═════ Data block ═════

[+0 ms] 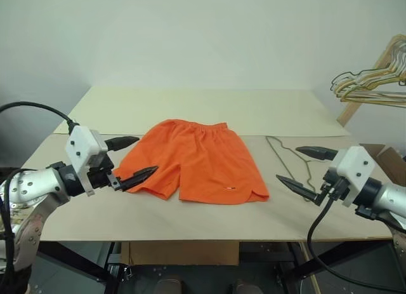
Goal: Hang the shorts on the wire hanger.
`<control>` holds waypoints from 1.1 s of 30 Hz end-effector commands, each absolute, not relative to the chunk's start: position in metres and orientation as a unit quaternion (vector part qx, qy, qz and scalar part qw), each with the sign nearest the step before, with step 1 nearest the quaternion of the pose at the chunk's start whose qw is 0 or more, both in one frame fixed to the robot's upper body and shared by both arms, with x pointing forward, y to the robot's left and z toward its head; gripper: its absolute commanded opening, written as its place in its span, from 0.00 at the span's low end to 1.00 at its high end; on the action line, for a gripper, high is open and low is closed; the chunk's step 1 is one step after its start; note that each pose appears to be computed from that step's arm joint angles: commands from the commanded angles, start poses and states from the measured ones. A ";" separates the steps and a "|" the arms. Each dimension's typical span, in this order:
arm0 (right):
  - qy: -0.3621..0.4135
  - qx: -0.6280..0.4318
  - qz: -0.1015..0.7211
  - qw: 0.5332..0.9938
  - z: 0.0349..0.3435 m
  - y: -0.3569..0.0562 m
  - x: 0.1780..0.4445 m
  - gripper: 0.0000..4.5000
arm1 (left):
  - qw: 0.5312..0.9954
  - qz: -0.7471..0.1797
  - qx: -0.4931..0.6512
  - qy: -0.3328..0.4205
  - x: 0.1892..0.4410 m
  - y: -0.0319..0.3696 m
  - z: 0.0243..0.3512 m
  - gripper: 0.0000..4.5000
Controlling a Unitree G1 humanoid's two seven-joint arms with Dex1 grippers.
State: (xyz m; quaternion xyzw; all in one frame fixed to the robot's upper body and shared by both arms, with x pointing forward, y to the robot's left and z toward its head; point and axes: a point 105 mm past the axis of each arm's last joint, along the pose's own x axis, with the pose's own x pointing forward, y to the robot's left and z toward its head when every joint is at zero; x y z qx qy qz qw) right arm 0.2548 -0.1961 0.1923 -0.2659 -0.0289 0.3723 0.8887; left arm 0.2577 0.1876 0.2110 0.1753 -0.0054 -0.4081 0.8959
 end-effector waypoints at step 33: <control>0.101 -0.548 0.453 0.696 0.088 -0.182 0.295 0.99 | 0.879 -0.445 0.161 -0.048 0.250 0.164 0.224 1.00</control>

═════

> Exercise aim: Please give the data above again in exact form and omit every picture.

> Task result:
[+0 ms] 
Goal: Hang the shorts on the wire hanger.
`<control>` holds waypoints from 1.1 s of 30 Hz end-effector commands, each absolute, not relative to the chunk's start: position in metres and orientation as a unit quaternion (vector part qx, qy, qz and scalar part qw), each with the sign nearest the step before, with step 1 nearest the quaternion of the pose at the chunk's start whose qw is 0 or more, both in one frame fixed to the robot's upper body and shared by both arms, with x pointing forward, y to the robot's left and z toward its head; gripper: its absolute commanded opening, written as its place in its span, from 0.00 at the span's low end to 1.00 at its high end; on the action line, for a gripper, high is open and low is closed; the chunk's step 1 is one step after its start; note that each pose appears to be computed from that step's arm joint angles: commands from the commanded angles, start poses and states from the measured ones. A ";" separates the steps and a "|" the arms. Each dimension's typical span, in this order:
arm0 (right):
  - qy: -0.3621..0.4135
  - qx: -0.6280..0.4318
  - qz: -0.1015..0.7211
  - qw: 0.5332..0.9938
  - z: 0.0349..0.3435 m
  - y: -0.3569..0.0562 m
  - x: 0.1780..0.4445 m
  - gripper: 0.0000..4.5000
arm1 (left):
  - qw: 0.5312..0.9954
  - qz: -0.7471..0.1797
  - qx: -0.4931..0.6512
  - qy: -0.3328..0.4205
  - x: 0.1892..0.4410 m
  - y: -0.0319..0.3696 m
  - z: 0.0243..0.3512 m
  - gripper: 0.0000..4.5000
Controlling a Unitree G1 humanoid's two seven-joint arms with Dex1 grippers.
State: (xyz m; quaternion xyzw; all in one frame fixed to the robot's upper body and shared by both arms, with x pointing forward, y to the robot's left and z toward its head; point and axes: a point 105 mm past the axis of each arm's last joint, along the pose's own x axis, with the pose's own x pointing forward, y to the robot's left and z toward its head when every joint is at zero; x y z qx qy qz qw) right arm 0.2548 -0.1961 0.1923 -0.2659 -0.0289 0.3723 0.8887; left arm 0.2577 0.1876 0.2110 0.1753 -0.0054 -0.4081 0.8959
 end-effector waypoints at step 33: <control>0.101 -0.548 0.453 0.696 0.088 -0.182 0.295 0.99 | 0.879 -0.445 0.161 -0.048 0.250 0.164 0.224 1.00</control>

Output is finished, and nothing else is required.